Except it kind of was, indirectly, in Iowa.
Last year, the seven justices of the Iowa Supreme Court unanimously invalidated a state law limiting marriage to one man and one woman, determining that the law violated the Iowa Constitution. This is a thing that judges do, often: they look at laws and they look at the state or perhaps the federal constitution, and if the two are inconsistent, the constitution wins and the law must fall.
Shockingly, not everyone was thrilled with the outcome. This is also a fairly common reaction. With every court case, you have at least two opposing viewpoints — someone is going to leave not happy. But our judicial system is sound, and generally we have faith in it. The unhappy people go home to try again another day.
In this case, that meant the most recent election cycle.
Although the governor appoints Iowa Supreme Court justices with the assistance of a judicial selection committee, these justices are subject to retention elections — meaning that Iowa voters can remove justices.
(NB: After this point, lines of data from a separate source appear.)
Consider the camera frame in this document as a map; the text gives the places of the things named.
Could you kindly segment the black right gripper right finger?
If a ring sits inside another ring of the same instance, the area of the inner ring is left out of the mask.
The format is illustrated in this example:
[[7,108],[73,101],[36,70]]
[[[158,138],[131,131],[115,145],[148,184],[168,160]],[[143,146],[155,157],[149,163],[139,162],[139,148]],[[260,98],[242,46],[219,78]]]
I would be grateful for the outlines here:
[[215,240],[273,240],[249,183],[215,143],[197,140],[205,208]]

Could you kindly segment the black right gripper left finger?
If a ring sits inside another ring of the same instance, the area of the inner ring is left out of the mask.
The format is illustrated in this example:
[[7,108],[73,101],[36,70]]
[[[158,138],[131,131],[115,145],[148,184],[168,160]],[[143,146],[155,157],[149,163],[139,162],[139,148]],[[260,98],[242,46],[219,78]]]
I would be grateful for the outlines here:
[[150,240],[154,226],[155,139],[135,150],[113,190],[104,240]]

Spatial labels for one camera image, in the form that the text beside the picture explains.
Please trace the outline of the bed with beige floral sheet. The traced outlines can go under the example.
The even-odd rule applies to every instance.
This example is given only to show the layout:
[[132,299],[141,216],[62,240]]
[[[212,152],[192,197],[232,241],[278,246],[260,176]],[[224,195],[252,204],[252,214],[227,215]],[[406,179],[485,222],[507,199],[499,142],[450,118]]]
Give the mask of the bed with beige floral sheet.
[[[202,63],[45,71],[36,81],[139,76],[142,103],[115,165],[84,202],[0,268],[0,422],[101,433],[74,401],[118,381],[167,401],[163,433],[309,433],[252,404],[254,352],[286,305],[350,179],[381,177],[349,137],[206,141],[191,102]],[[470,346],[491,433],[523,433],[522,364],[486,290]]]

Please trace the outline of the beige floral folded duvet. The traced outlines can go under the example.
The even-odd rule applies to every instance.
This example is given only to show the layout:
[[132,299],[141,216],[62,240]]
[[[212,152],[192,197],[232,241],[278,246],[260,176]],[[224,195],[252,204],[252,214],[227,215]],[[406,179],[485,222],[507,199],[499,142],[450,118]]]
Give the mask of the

This process is known as "merit selection." In theory, merit selection ensures that a justice does not remain on the bench if he or she is accepting bribes or has become incompetent or is simply not doing the work. In reality, until a week ago, no Iowa Supreme Court justice had been removed from office since this became the process in 1962. This election cycle offered voters a chance to rally against an unpopular interpretation of the state constitution. No one involved was even pretending otherwise.
NOM (National Organization for Marriage) and friends flooded the state, aggressively campaigning against the three justices up for retention this year. They were successful. All three justices were voted out; each needed a simple majority to maintain their respective positions, but only secured the support of about 45 percent of voters. Iowa will soon have three new Supreme Court justices.
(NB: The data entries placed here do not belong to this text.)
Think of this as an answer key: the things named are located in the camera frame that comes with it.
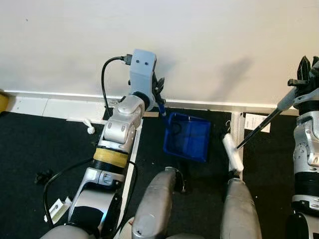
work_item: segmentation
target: white label
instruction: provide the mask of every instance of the white label
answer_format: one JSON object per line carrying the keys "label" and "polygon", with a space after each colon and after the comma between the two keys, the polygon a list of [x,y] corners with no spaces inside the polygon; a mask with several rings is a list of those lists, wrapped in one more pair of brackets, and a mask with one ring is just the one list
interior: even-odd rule
{"label": "white label", "polygon": [[[246,114],[245,129],[254,130],[267,116],[259,116],[253,114]],[[264,127],[262,132],[270,133],[270,123]]]}
This does not directly impact the status of marriage equality in Iowa. Getting rid of judges does not change the effectiveness of prior rulings. However, it may have significant implications for equality across the country, in that it sends a strong message to any judges who might be inclined to rule in a manner inconsistent with popular opinion. Presumably, most judges like their jobs; if keeping a desirable job depends on the approval of the majority, judges may be less willing to protect the rights of minorities.
Iowa is not the only place where these sorts of campaigns were launched — according to the New York Times, similarly situated state Supreme Court justices across the country were targeted for rulings on abortion, taxes, tort reform and health care. The difference, though, is that in Iowa the campaign worked. Against us, people will mobilize. Fantastic.
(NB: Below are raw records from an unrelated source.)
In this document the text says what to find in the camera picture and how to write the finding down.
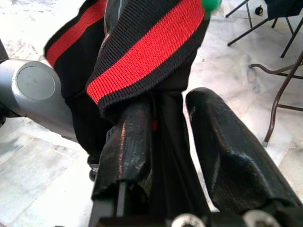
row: black metal chair
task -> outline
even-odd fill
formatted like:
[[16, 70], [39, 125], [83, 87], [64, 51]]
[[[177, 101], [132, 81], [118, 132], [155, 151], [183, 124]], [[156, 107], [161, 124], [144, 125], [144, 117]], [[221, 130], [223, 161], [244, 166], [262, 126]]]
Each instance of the black metal chair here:
[[288, 19], [288, 16], [294, 16], [297, 14], [297, 12], [300, 13], [302, 7], [303, 7], [303, 1], [301, 0], [293, 0], [293, 4], [295, 6], [295, 12], [293, 11], [290, 11], [290, 12], [282, 12], [282, 13], [279, 13], [277, 12], [276, 14], [275, 13], [271, 13], [271, 15], [269, 15], [265, 20], [261, 21], [260, 23], [258, 23], [257, 25], [253, 26], [252, 24], [252, 21], [251, 21], [251, 16], [250, 16], [250, 9], [249, 9], [249, 5], [248, 5], [248, 2], [249, 0], [244, 0], [240, 5], [238, 5], [235, 9], [233, 9], [230, 13], [228, 13], [225, 17], [228, 18], [231, 14], [233, 14], [235, 11], [237, 11], [240, 7], [242, 7], [243, 5], [246, 5], [246, 10], [247, 10], [247, 14], [248, 14], [248, 19], [249, 19], [249, 23], [250, 23], [250, 29], [247, 30], [246, 32], [244, 32], [243, 34], [241, 34], [240, 36], [238, 36], [237, 38], [235, 38], [234, 40], [230, 41], [227, 45], [228, 46], [231, 46], [233, 43], [235, 43], [236, 41], [240, 40], [241, 38], [243, 38], [244, 36], [248, 35], [249, 33], [251, 33], [252, 31], [256, 30], [258, 27], [260, 27], [261, 25], [265, 24], [266, 22], [274, 19], [274, 23], [272, 25], [272, 28], [275, 27], [276, 23], [277, 23], [277, 20], [279, 17], [285, 17], [286, 21], [287, 21], [287, 24], [289, 26], [289, 29], [292, 33], [292, 37], [291, 39], [289, 40], [288, 44], [286, 45], [286, 48], [284, 49], [282, 55], [281, 55], [281, 58], [284, 58], [290, 45], [292, 44], [292, 42], [294, 41], [295, 37], [297, 36], [300, 28], [302, 27], [303, 25], [303, 17], [301, 19], [301, 21], [299, 22], [297, 28], [295, 30], [293, 30], [291, 24], [290, 24], [290, 21]]

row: white marble tile
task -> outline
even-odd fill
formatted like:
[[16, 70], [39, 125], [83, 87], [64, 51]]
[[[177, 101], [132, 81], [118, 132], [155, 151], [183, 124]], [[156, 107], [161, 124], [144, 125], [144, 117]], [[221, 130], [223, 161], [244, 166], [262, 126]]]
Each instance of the white marble tile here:
[[89, 167], [79, 158], [58, 177], [18, 218], [12, 227], [83, 227], [88, 225], [93, 183]]
[[[264, 141], [269, 126], [269, 105], [270, 102], [267, 102], [266, 107], [264, 107], [263, 100], [257, 99], [248, 109], [246, 114], [241, 118], [244, 124], [258, 138], [260, 143]], [[266, 147], [266, 151], [277, 166], [281, 163], [292, 142], [292, 139], [292, 134], [278, 119], [276, 119], [275, 129], [272, 133], [268, 146]]]
[[78, 143], [66, 140], [62, 138], [61, 135], [46, 129], [33, 121], [19, 127], [18, 132], [48, 141], [57, 146], [62, 146], [85, 153], [83, 148]]
[[71, 164], [71, 158], [32, 141], [0, 165], [0, 222], [10, 226]]
[[303, 201], [303, 149], [290, 148], [279, 168], [299, 199]]

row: brown metal frame
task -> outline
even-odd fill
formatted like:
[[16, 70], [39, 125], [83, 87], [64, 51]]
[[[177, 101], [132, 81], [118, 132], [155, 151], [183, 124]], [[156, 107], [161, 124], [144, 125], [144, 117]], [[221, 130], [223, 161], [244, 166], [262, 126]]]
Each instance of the brown metal frame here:
[[[268, 141], [271, 137], [271, 134], [273, 133], [275, 122], [276, 122], [276, 109], [278, 107], [303, 112], [303, 108], [279, 104], [280, 98], [281, 98], [285, 88], [287, 87], [288, 83], [290, 82], [290, 80], [292, 78], [303, 79], [303, 76], [296, 76], [295, 75], [295, 72], [297, 71], [298, 67], [301, 66], [301, 65], [303, 65], [303, 51], [301, 52], [300, 56], [296, 60], [295, 64], [284, 67], [284, 68], [279, 69], [279, 70], [269, 70], [269, 69], [267, 69], [266, 67], [264, 67], [263, 65], [260, 65], [260, 64], [251, 64], [250, 65], [251, 68], [252, 67], [258, 67], [266, 73], [286, 77], [285, 81], [283, 82], [282, 86], [280, 87], [280, 89], [279, 89], [279, 91], [278, 91], [278, 93], [275, 97], [275, 100], [274, 100], [274, 103], [273, 103], [273, 106], [272, 106], [272, 109], [271, 109], [271, 117], [270, 117], [269, 128], [268, 128], [266, 137], [265, 137], [264, 142], [263, 142], [264, 147], [267, 147]], [[291, 71], [288, 74], [283, 73], [287, 70], [291, 70]]]

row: metal chair leg
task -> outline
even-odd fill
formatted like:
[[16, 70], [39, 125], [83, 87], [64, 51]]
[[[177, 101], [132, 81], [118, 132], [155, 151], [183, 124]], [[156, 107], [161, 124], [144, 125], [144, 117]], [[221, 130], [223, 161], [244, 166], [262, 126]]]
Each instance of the metal chair leg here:
[[290, 29], [290, 32], [292, 33], [292, 35], [294, 34], [294, 30], [293, 30], [293, 27], [292, 27], [292, 25], [290, 24], [290, 22], [289, 22], [289, 19], [288, 19], [288, 17], [285, 17], [285, 19], [286, 19], [286, 22], [287, 22], [287, 24], [288, 24], [288, 27], [289, 27], [289, 29]]
[[244, 2], [242, 2], [240, 5], [238, 5], [236, 8], [234, 8], [232, 11], [230, 11], [230, 13], [226, 14], [226, 18], [228, 18], [231, 14], [233, 14], [235, 11], [237, 11], [239, 8], [241, 8], [246, 2], [248, 2], [249, 0], [245, 0]]
[[278, 18], [276, 18], [275, 20], [274, 20], [274, 23], [273, 23], [273, 25], [271, 26], [272, 28], [274, 28], [275, 26], [276, 26], [276, 22], [278, 21]]
[[287, 51], [288, 51], [290, 45], [293, 43], [294, 38], [297, 36], [297, 34], [298, 34], [298, 32], [299, 32], [299, 30], [300, 30], [300, 28], [301, 28], [302, 25], [303, 25], [303, 17], [302, 17], [301, 21], [299, 22], [298, 27], [297, 27], [296, 30], [294, 31], [294, 34], [292, 35], [291, 39], [289, 40], [289, 42], [288, 42], [286, 48], [284, 49], [284, 51], [283, 51], [283, 53], [282, 53], [282, 55], [281, 55], [281, 58], [284, 58], [284, 57], [285, 57], [285, 54], [287, 53]]
[[248, 15], [248, 20], [250, 21], [250, 28], [252, 28], [252, 21], [251, 21], [251, 17], [250, 17], [250, 8], [248, 7], [248, 1], [245, 1], [246, 3], [246, 11], [247, 11], [247, 15]]
[[266, 137], [265, 137], [264, 142], [263, 142], [264, 147], [267, 147], [268, 141], [269, 141], [269, 139], [271, 137], [271, 134], [273, 133], [273, 130], [274, 130], [274, 126], [275, 126], [275, 122], [276, 122], [276, 109], [279, 105], [279, 100], [280, 100], [285, 88], [287, 87], [288, 83], [290, 82], [291, 78], [293, 77], [294, 73], [297, 71], [298, 67], [301, 65], [302, 61], [303, 61], [303, 51], [301, 52], [301, 54], [300, 54], [299, 58], [297, 59], [294, 67], [289, 72], [288, 76], [286, 77], [285, 81], [283, 82], [282, 86], [280, 87], [280, 89], [279, 89], [279, 91], [278, 91], [278, 93], [275, 97], [275, 100], [274, 100], [274, 103], [273, 103], [273, 106], [272, 106], [272, 109], [271, 109], [271, 117], [270, 117], [269, 128], [268, 128]]
[[262, 22], [258, 23], [256, 26], [252, 27], [250, 30], [244, 32], [242, 35], [240, 35], [239, 37], [235, 38], [234, 40], [232, 40], [231, 42], [229, 42], [227, 45], [230, 46], [233, 43], [235, 43], [236, 41], [238, 41], [239, 39], [243, 38], [244, 36], [246, 36], [247, 34], [251, 33], [252, 31], [254, 31], [255, 29], [257, 29], [258, 27], [260, 27], [261, 25], [265, 24], [266, 22], [268, 22], [268, 18], [266, 18], [265, 20], [263, 20]]

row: black leather cover
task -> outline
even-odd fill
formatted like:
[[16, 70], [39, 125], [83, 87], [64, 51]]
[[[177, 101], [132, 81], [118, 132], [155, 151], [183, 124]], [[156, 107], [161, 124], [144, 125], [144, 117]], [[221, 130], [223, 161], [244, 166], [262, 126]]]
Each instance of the black leather cover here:
[[241, 213], [269, 200], [301, 204], [257, 138], [218, 95], [198, 88], [186, 102], [206, 186], [220, 211]]
Those who support judicial elections claim that voter approval ensures that people have control over their judges and the system is more democratic than simple appointments; others have thoughtfully deconstructed these arguments. I'd encourage you to remember the last time you knew anything about the judges running for office. Perhaps you are all more informed than I, but the first time I saw the names of most judges running in my state was on the ballot, and at least 85 percent of the races were uncontested. Democracy in action?
As a practical matter, judicial elections give the majority control over the space where minority interests are to be protected. Our federal and state constitutions establish the fundamental rules for our governments; judges are tasked with interpreting these rules and ensuring that the government follows these rules. When the majority can threaten and remove judges because they dislike a judge's interpretation of the rules, it is the minority who suffers.